The cooperative already serves a small number of nonmember convenience stores that account for $20 million, or about 2%, of its total volume, Parkinson noted.

"But we see a potential for upwards of $50 million to $60 million a year from convenience stores over the next couple of years," he said. "We've already discussed it with the board, and we believe convenience stores show a good bottom line and there are synergies we can benefit from.

"We already have the necessary racking in the warehouse, and all we'd need to do is add some support equipment for $300,000 or $400,000," he added.
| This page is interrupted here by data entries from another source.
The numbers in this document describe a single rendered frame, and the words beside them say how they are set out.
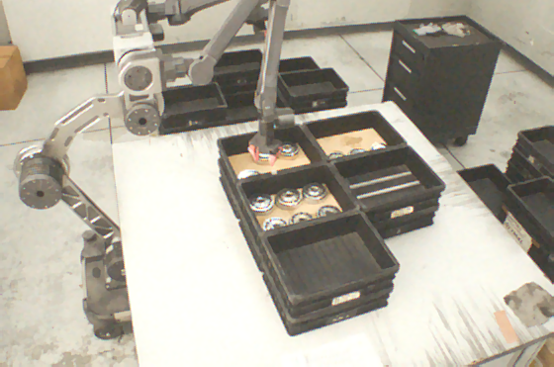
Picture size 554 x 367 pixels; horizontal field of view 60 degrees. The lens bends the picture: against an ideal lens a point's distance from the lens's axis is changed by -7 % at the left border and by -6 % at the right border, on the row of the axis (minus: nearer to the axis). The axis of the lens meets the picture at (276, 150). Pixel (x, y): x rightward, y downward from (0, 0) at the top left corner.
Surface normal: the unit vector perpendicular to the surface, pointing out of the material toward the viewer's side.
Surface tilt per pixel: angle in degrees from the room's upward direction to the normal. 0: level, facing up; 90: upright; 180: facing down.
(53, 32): 90
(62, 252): 0
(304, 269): 0
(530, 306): 1
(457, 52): 90
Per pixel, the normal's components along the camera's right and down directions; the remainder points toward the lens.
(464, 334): 0.04, -0.79
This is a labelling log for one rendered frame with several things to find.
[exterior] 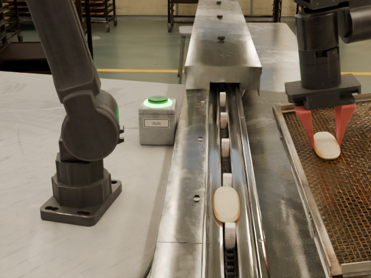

The convenience stores Associated would supply would not be members of the cooperative but part of a new for-profit subsidiary, Parkinson noted. Current C-store customers -- all of which are nonmembers -- buy from the cooperative's cash-and-carry outlets. The only nonmember supermarket retailer currently supplied by Associated is Buttrey Food & Drug Stores Co., Great Falls, Mont., which sold its Payson, Utah, nonfood distribution center to Associated in the spring of 1995. The addition of that facility freed the cooperative's existing nonfood warehouse for the potential food-service and convenience-store businesses. "At Buttrey's option, they entered into a supply agreement for us to supply their nonfood needs for the next five years on a cost-plus basis," Parkinson said. "That doubled our nonfood volume, made the warehouse more efficient, increased our purchasing power and gave us more product diversity to enhance our members' marketing opportunities. "It was tough convincing members in Montana that we should supply Buttrey, but once they recognized the advantages, they dropped their objections." Parkinson said Associated doesn't expect to pursue any other nonmember customers "until we stabilize and complete our redesign." Another break with the past for Associated is its consideration of getting into retail store operations. Although the cooperative is the lessee at some locations run by its members, it has historically not operated any stores. "But we may develop one individual unit to use as a test site for technology in a controlled environment and to serve as a training store," Parkinson said. He explained that Associated would probably opt to own the store in a joint venture with one of its existing retail members, which would operate it with its own people and would eventually buy Associated out, after which Associated would seek another location and go through the same process. "We're looking for a site right now, and we think we'll have one picked out by the fall," he said, adding that construction would be planned for the spring and the opening for next summer. The first store will probably be 35,000 to 40,000 square feet and located within 50 miles of Salt Lake City "in a rural environment that's representative of our members' stores," Parkinson said.